If you can read this right now, there is so much to be thankful for.

I have always been fascinated with World War II. The mere idea that there was this brutal evil in the world, and a massive coalition of human beings united to stop it – successfully – by sacrificing everything they could? It grips me.

I’m in the middle of reading The Longest Winter, an excellent book about the Battle of the Bulge. I highly recommend you grab a copy at that link. I’m about 3/4 of the way through it, and it’s stunning what some of these men went through.

There are tons of examples throughout the book (and many more like it), but I want to focus on one aspect that I came across in recent chapters.

The platoon that the book focuses on has been captured. Basically, all the main characters – real people – are now prisoners of war. This is a true account, cobbled together from interviews and other cited research scattered throughout the book.

The Germans have loaded them onto train cars to take them… somewhere.

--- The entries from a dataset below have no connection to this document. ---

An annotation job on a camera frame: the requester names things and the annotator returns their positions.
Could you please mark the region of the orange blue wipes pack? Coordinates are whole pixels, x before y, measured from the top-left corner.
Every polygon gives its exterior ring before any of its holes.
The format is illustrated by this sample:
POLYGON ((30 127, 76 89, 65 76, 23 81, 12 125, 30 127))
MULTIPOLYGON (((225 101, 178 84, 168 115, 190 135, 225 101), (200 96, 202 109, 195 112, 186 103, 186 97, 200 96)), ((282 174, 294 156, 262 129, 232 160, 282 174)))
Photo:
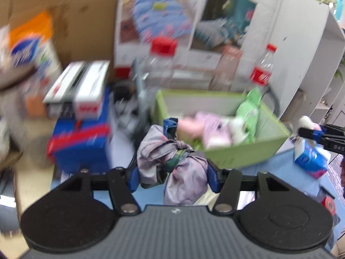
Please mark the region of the orange blue wipes pack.
POLYGON ((12 65, 34 64, 39 84, 47 87, 51 87, 62 73, 53 35, 53 22, 47 11, 12 29, 9 34, 12 65))

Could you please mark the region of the clear jar red lid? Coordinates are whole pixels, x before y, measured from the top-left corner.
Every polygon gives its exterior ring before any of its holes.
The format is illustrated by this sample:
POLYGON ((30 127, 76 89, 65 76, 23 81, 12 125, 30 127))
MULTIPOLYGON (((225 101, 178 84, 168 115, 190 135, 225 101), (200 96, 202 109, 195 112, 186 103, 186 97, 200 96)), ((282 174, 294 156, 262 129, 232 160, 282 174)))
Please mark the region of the clear jar red lid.
POLYGON ((174 75, 177 44, 175 39, 166 36, 152 39, 149 56, 144 63, 146 89, 152 94, 170 86, 174 75))

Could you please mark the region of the red tape roll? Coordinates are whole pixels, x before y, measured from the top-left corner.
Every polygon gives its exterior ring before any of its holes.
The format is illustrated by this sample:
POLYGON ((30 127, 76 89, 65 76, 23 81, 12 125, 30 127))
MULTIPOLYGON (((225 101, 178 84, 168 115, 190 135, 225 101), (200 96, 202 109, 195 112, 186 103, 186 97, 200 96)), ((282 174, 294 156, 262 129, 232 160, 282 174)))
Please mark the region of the red tape roll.
POLYGON ((334 216, 336 214, 336 205, 334 202, 334 198, 331 196, 325 196, 322 199, 321 204, 329 211, 329 213, 334 216))

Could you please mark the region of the blue tissue pack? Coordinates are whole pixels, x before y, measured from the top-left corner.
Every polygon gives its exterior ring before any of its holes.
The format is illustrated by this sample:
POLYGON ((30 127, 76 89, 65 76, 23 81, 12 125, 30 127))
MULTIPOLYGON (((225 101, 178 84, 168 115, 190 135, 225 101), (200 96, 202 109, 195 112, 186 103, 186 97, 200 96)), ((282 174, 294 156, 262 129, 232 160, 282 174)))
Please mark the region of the blue tissue pack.
POLYGON ((300 166, 307 174, 319 179, 328 171, 331 153, 322 147, 312 147, 300 138, 294 147, 294 163, 300 166))

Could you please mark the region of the cola bottle red label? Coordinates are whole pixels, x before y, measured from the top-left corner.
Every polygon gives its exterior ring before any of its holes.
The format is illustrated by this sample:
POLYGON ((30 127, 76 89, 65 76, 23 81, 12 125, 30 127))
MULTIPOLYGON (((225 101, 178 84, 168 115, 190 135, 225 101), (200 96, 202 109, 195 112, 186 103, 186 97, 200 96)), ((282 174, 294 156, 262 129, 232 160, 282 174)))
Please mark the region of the cola bottle red label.
POLYGON ((265 52, 256 60, 250 74, 251 82, 257 86, 261 92, 267 88, 273 74, 276 50, 276 45, 271 43, 267 44, 265 52))

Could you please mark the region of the white red small box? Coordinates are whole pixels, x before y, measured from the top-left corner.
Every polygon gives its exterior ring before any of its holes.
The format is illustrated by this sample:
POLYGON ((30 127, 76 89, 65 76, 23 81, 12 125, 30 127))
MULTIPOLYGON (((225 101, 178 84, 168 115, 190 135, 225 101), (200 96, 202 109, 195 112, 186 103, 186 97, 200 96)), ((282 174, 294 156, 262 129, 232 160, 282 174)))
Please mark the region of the white red small box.
POLYGON ((72 62, 48 91, 43 103, 51 118, 98 120, 110 62, 72 62))

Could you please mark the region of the bedding poster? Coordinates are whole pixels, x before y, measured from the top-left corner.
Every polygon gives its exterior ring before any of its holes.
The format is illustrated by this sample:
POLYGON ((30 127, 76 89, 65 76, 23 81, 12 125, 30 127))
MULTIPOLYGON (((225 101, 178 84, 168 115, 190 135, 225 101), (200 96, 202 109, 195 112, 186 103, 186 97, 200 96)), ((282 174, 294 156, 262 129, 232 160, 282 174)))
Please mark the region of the bedding poster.
POLYGON ((253 18, 253 0, 118 0, 114 68, 124 75, 135 58, 149 56, 151 41, 177 41, 178 66, 214 69, 224 46, 242 50, 253 18))

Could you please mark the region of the pink white socks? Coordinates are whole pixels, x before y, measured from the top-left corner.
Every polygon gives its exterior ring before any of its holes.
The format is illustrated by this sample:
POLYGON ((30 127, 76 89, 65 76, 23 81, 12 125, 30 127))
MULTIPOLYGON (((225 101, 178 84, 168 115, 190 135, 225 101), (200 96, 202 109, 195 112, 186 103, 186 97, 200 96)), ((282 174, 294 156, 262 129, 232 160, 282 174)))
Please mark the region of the pink white socks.
POLYGON ((298 129, 299 128, 307 128, 307 129, 320 129, 320 125, 317 123, 314 123, 309 117, 307 116, 302 116, 298 120, 298 129))

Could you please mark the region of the blue red box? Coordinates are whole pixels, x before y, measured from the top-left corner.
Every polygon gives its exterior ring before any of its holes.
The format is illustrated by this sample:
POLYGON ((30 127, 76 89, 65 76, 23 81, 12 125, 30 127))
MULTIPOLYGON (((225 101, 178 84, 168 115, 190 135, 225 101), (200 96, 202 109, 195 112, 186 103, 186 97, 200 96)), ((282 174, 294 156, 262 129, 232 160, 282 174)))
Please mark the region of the blue red box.
POLYGON ((48 159, 61 171, 74 174, 86 169, 91 173, 103 173, 111 168, 109 96, 107 87, 98 120, 57 120, 46 151, 48 159))

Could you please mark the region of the green towel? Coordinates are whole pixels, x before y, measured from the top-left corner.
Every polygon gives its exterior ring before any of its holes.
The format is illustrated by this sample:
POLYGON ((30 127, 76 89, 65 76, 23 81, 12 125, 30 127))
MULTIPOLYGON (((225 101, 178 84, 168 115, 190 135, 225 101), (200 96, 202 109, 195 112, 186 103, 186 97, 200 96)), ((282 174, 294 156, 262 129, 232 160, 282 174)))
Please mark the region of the green towel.
POLYGON ((253 88, 246 95, 246 99, 239 105, 236 111, 236 117, 241 118, 247 142, 254 142, 256 139, 256 130, 260 116, 260 104, 262 93, 258 87, 253 88))

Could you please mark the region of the white shelf unit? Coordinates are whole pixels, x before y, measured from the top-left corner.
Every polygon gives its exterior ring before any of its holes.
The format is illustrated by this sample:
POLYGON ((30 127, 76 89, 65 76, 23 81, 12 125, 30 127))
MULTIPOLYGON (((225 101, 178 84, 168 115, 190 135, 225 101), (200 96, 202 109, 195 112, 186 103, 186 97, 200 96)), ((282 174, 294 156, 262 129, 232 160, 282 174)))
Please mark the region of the white shelf unit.
POLYGON ((322 97, 344 53, 344 33, 329 7, 314 0, 278 0, 270 43, 277 46, 270 86, 278 118, 293 126, 301 116, 319 123, 322 97))

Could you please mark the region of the white small towel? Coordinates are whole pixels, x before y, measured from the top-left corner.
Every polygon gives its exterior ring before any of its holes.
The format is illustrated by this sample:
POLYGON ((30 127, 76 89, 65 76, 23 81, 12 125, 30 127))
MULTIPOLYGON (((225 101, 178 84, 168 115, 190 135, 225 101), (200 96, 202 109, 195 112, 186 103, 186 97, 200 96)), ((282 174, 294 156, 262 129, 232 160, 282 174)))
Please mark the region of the white small towel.
POLYGON ((248 138, 249 134, 245 131, 245 122, 242 118, 230 118, 227 125, 234 145, 241 144, 248 138))

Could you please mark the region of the purple knotted cloth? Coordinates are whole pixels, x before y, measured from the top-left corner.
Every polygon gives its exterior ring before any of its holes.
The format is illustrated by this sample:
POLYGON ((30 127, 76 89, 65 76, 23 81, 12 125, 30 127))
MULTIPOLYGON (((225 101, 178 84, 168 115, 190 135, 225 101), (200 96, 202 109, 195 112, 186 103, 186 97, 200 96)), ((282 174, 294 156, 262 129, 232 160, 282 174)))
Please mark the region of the purple knotted cloth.
POLYGON ((165 183, 165 205, 193 205, 208 190, 208 161, 176 137, 177 118, 151 125, 137 150, 140 181, 165 183))

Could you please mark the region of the green cardboard box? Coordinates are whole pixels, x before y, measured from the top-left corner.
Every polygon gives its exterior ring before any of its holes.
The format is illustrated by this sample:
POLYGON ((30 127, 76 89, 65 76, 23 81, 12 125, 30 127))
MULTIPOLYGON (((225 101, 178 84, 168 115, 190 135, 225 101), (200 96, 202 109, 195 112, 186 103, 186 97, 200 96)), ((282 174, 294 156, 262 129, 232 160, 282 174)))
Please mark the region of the green cardboard box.
POLYGON ((271 158, 289 137, 288 129, 264 102, 220 91, 161 90, 153 121, 177 118, 177 138, 204 152, 219 168, 242 168, 271 158))

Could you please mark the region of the pink tissue pack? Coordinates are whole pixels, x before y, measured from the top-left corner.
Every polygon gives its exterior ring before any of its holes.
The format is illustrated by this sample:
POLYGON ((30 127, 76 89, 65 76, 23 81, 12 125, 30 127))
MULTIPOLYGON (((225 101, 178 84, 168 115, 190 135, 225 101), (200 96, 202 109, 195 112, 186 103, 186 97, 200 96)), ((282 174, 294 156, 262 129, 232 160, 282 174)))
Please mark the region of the pink tissue pack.
POLYGON ((204 149, 232 145, 230 130, 217 114, 197 112, 194 117, 178 120, 177 138, 185 142, 199 140, 204 149))

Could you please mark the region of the pink tinted glass bottle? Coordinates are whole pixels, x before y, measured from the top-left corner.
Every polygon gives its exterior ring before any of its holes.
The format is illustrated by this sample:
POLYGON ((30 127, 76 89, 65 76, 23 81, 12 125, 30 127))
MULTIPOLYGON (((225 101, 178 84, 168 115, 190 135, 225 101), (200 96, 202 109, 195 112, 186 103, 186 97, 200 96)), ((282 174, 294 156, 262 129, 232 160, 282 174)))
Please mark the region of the pink tinted glass bottle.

Let’s start there: you have battled frostbite, starvation, trench foot, and injury. You’re already psychologically damaged by war itself. Now, you’re jammed into a train car with no place to sit or lie down, with hundreds of other men. None of you have showered or brushed your teeth in weeks. There is no fresh air, no light, no freedom for days at a time. You don’t know where you’re going, even!

And there’s no bathroom.

You’re all taking turns relieving yourself in a corner of the train car. You all share the same air and space as this pile of excrement that grows in the corner. There’s only one small air vent, so it’s not like you can ever get away from the smell.

At various points, you’re all suffering from dysentery. A helmet is passed around so that you can defecate in it, and everybody takes turns sitting by the vent and having to empty the helmet out through it.

And this is just what the healthy soldiers went through.

Some of the soldiers focused on in the book have had their faces blown off. One took a shell to his jaw – obliterating his face and lodging several teeth into the roof of his mouth. He spent weeks having to lie down, bandages all over his face, and being given zero treatment. They didn’t even take the teeth out, they just left them in the roof of his mouth.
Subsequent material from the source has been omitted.